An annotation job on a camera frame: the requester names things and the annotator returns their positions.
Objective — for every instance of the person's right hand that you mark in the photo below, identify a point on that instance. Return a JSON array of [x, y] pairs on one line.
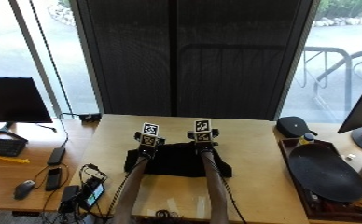
[[205, 146]]

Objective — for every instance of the person's left hand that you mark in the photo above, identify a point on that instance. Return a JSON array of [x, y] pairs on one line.
[[149, 151]]

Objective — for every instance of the black cloth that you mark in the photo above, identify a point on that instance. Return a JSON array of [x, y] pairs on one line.
[[177, 161]]

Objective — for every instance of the white marker cube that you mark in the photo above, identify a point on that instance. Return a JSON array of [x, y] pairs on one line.
[[150, 134], [204, 130]]

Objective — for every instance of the black plug adapter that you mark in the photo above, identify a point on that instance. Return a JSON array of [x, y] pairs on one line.
[[91, 117]]

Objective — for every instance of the smartphone with lit screen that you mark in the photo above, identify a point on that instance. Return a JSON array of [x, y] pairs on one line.
[[95, 194]]

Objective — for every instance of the black power brick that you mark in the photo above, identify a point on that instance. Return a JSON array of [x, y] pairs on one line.
[[56, 156]]

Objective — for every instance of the black zip case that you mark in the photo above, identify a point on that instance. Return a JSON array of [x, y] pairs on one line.
[[294, 126]]

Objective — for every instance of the small black box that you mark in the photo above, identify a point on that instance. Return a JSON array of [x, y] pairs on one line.
[[69, 193]]

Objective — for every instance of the black phone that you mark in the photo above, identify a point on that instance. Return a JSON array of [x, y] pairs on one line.
[[53, 179]]

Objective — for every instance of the yellow bottle with black cap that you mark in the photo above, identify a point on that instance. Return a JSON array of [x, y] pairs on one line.
[[307, 139]]

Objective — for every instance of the dark roller blind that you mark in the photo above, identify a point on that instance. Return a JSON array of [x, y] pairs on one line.
[[214, 62]]

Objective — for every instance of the dark wooden tray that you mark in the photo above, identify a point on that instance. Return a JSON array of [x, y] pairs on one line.
[[303, 193]]

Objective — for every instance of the black oval plate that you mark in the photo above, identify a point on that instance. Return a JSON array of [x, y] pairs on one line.
[[326, 172]]

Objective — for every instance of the grey computer mouse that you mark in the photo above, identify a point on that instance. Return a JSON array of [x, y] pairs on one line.
[[24, 189]]

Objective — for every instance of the yellow flat tool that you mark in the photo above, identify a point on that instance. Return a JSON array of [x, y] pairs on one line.
[[11, 159]]

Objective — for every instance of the small white object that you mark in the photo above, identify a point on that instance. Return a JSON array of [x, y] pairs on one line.
[[351, 157]]

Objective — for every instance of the black keyboard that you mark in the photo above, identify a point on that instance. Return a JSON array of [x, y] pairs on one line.
[[3, 146]]

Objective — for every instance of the black monitor stand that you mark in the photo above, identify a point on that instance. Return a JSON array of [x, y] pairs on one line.
[[6, 132]]

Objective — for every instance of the black computer monitor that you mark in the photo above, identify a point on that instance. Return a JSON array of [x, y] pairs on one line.
[[11, 99]]

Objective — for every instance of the grey metal bike rack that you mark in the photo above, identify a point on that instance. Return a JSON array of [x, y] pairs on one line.
[[348, 81]]

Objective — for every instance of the grey window frame post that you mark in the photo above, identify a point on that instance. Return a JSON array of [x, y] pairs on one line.
[[34, 59]]

----

*TASK INSTRUCTIONS:* Exactly reproduce the lines of the data above that run from the line containing "Objective — for every instance of the black monitor" through the final one.

*THE COMPLETED TASK:*
Objective — for every instance of the black monitor stand that you mark in the photo above, identify a point on that instance. Return a JSON array of [x, y] pairs on one line.
[[6, 132]]

Objective — for every instance of the black computer monitor that you mark in the photo above, identify a point on that instance. Return a JSON array of [x, y] pairs on one line.
[[11, 99]]

Objective — for every instance of the grey metal bike rack that you mark in the photo above, identify a point on that instance. Return a JSON array of [x, y] pairs on one line.
[[348, 81]]

Objective — for every instance of the grey window frame post that you mark in the photo above, identify a point on that instance. Return a JSON array of [x, y] pairs on one line.
[[34, 59]]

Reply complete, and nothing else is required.